Replacement Samsung Galaxy Note 7 explodes in Taiwan while user was walking her dog?

Replacement Samsung Galaxy Note 7 explodes in Taiwan while user was walking her dog?
Every day seems to get Samsung closer to another recall for the Galaxy Note 7. This time, it would be the replacement Galaxy Note 7 units that would be sent back to the manufacturer, sporting the supposedly safe battery. Yesterday, a report from Bloomberg suggested that AT&T is almost ready to wash its hands of the whole Galaxy Note 7 affair, and could decide to stop selling the phablet.

The latest negative news story involving the "safe" Galaxy Note 7 comes out of Taiwan where a 26-year old woman was walking her dog in a park. The woman, who carries the surname Lai, noticed that her 10-day old replacement Samsung Galaxy Note 7 model was sending out smoke signals. Quickly, she pulled the device out of her pants pocket and threw it on the ground, waiting for the smoke to clear.

Ms. Lai had originally purchased the Samsung Galaxy Note 7 in August, and exchanged the phone for a replacement model on September 27th. Speaking about the incident, she said that she had heard a bang followed by the sensation of heat on her buttocks. Once she had pulled the handset out of her pocket, smoke filled the air.

Today, Samsung Taiwan released a statement saying that it was trying to reach the customer so that it could do some research on the damaged phone in an attempt to figure out what happened to it. Samsung Taiwan also said that it would have to look at the damaged phone in more depth to determine if it was indeed a replacement unit.

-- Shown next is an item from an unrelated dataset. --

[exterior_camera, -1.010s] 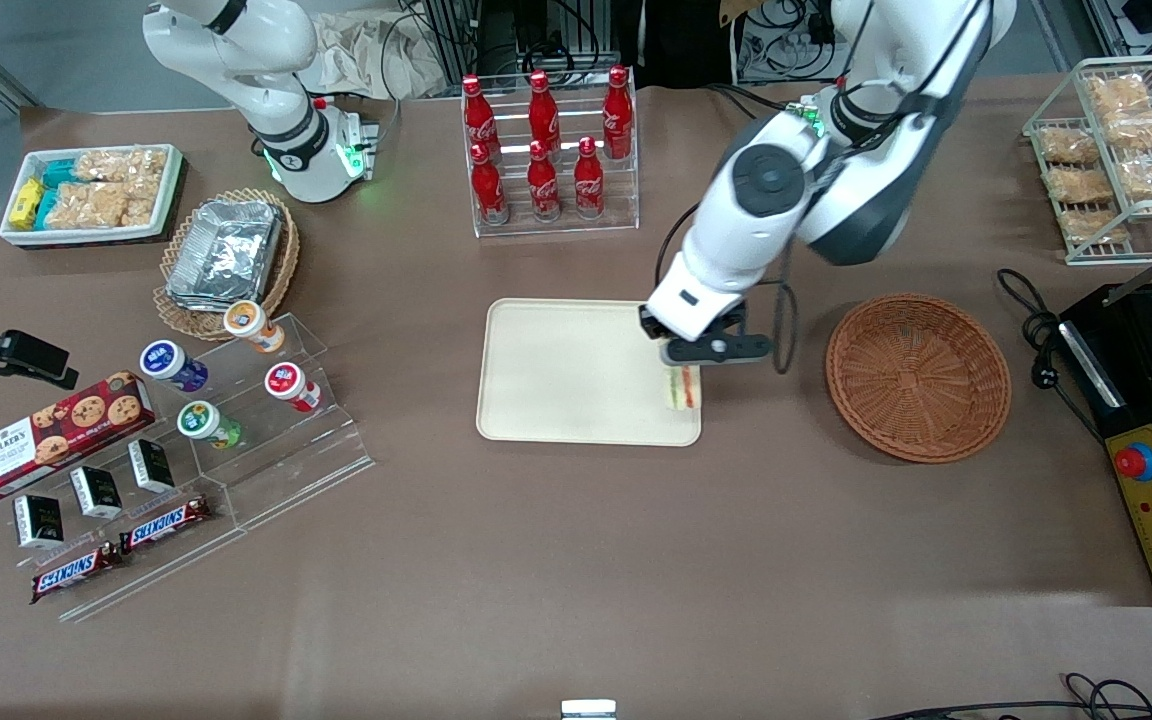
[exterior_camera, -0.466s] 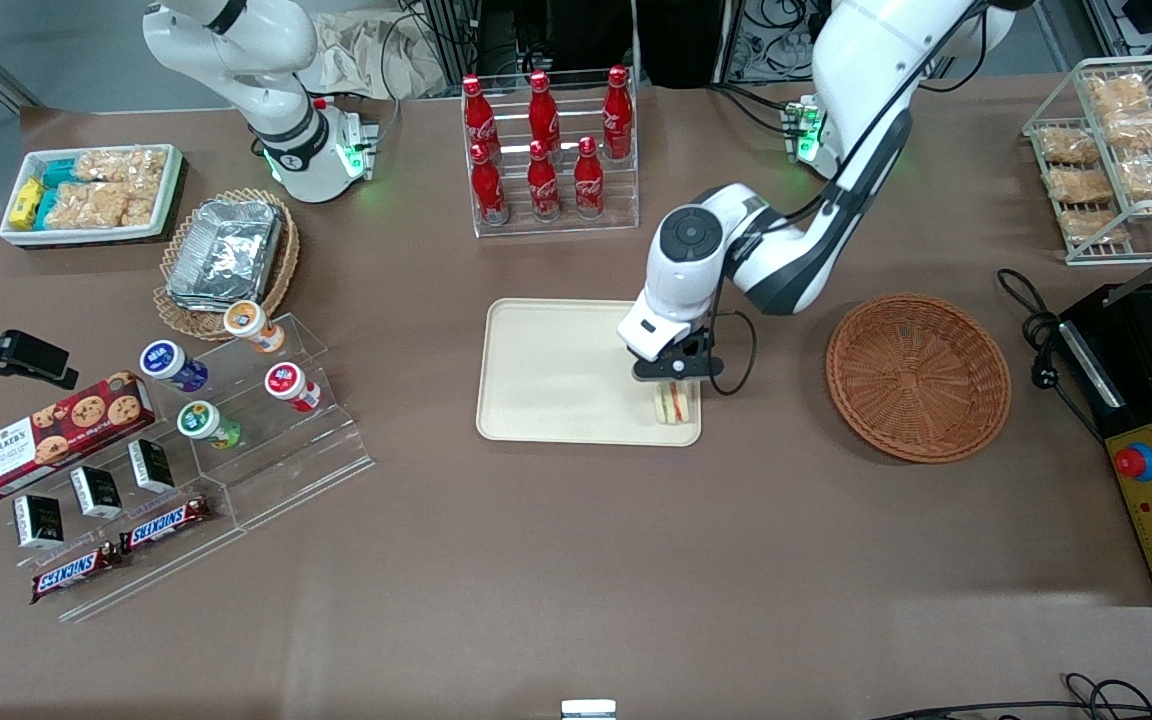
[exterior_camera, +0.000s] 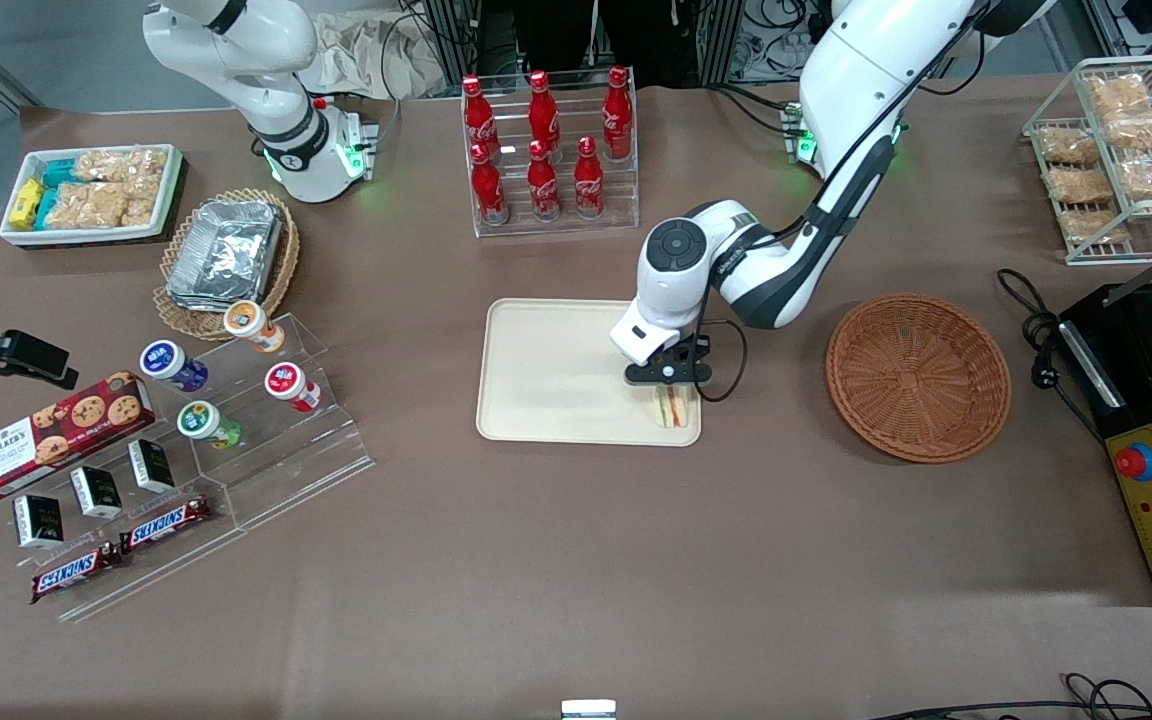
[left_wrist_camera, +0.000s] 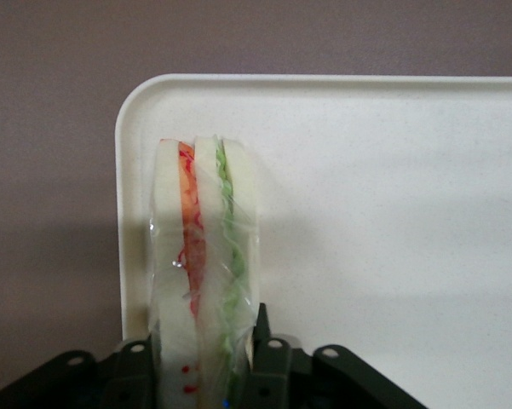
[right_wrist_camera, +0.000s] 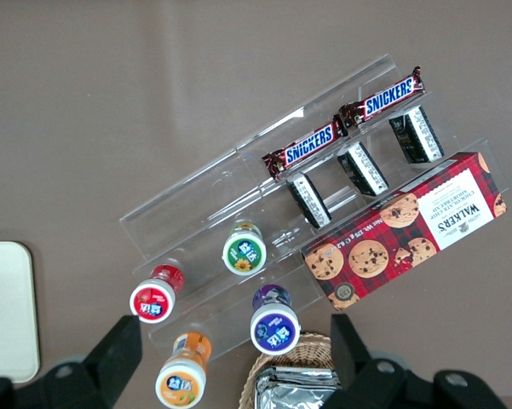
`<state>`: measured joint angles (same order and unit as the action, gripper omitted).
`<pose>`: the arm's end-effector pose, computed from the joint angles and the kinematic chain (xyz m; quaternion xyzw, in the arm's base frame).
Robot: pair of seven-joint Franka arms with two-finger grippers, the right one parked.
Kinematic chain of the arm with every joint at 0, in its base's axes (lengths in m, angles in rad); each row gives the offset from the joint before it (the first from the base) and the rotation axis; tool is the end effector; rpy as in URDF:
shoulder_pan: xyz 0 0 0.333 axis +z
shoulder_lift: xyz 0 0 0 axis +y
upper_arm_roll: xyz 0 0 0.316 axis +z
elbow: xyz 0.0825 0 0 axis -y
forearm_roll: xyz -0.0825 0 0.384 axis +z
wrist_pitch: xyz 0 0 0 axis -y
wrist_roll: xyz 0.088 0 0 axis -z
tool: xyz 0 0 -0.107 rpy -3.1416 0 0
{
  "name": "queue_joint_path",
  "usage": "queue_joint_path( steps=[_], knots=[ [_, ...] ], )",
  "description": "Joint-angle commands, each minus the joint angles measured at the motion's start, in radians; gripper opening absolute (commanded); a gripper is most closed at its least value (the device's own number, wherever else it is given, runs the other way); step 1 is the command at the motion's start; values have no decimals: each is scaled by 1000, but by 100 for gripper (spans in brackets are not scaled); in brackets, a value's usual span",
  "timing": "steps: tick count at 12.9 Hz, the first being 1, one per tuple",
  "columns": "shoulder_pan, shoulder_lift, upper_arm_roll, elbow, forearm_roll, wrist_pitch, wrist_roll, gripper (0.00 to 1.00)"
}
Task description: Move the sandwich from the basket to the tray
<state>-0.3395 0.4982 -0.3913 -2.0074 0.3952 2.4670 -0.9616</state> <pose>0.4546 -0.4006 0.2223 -0.9993 0.0168 -0.0309 0.0136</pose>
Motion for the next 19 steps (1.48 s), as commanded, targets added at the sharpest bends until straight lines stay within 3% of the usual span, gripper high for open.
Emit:
queue_joint_path(
  steps=[1,6,11,14,16,19],
  knots=[
    [-9,8,3,13,43,0,-58,100],
    [5,-93,2,102,25,-167,-62,100],
    [8,-223,9,353,-162,-520,-43,100],
    [102,-341,8,394,-225,-624,-10,100],
    [97,-420,101,395,-277,-699,110,100],
    [96,-541,262,387,-349,-851,479,100]
  ],
)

This follows an incident that took place last Wednesday when an alleged replacement Galaxy Note 7 unit exploded inside a Southwest Airlines jet; passengers had started boarding the plane for the flight from Louisville to Baltimore when the handset caught on fire. If an investigation determines that the phone that burned the carpet on the Southwest jet was indeed a replacement model, it could quite possibly lead to a second recall of the phone.